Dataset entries
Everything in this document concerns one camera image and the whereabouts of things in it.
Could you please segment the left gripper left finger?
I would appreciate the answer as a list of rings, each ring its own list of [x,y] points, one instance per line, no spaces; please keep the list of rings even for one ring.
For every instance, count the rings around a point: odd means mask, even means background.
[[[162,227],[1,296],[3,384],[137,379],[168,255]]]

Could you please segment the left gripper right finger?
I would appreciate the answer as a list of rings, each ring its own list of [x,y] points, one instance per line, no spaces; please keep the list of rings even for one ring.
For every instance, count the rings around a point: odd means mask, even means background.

WHAT TO DO >> Number of lines containing "segment" in the data: state it and nothing more.

OUTPUT OF THE EXERCISE >> 2